Exercise description:
Of all the lines in the material, how many carry the string "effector"? Respond with the number by itself.
....................
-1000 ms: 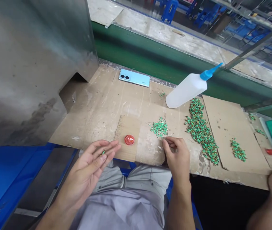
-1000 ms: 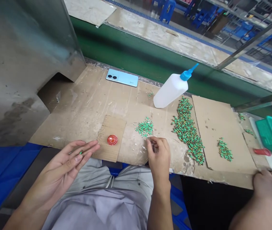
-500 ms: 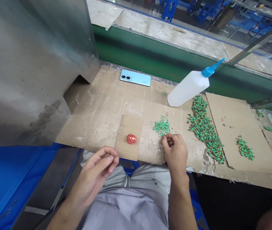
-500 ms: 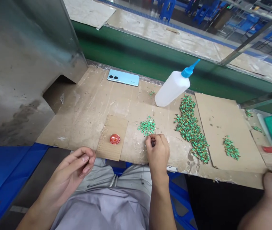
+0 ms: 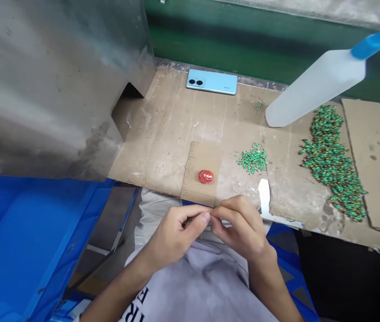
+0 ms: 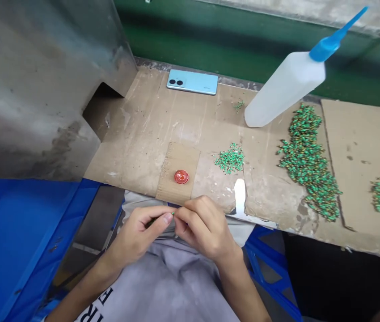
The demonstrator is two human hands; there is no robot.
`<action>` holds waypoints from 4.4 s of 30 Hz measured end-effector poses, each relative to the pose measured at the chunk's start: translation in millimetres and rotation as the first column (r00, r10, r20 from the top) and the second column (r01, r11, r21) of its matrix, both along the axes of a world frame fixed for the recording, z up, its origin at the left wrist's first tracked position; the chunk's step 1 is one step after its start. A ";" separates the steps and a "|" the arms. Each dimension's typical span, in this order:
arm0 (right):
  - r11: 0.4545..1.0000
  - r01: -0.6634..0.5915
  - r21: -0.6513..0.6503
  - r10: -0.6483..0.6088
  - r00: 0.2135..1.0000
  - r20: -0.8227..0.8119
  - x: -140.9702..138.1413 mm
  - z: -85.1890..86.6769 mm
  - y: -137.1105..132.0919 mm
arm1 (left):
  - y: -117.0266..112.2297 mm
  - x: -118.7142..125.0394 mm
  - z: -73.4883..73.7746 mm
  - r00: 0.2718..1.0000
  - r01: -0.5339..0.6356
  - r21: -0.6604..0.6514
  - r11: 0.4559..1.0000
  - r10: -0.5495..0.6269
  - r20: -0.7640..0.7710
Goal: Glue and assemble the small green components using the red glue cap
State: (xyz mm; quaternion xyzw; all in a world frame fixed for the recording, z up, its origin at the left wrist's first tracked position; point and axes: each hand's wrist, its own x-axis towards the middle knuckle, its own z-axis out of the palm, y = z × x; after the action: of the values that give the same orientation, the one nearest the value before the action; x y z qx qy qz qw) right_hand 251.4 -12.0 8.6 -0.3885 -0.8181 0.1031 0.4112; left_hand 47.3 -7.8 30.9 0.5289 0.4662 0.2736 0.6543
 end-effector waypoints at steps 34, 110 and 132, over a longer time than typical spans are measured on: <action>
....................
Answer to this task:
2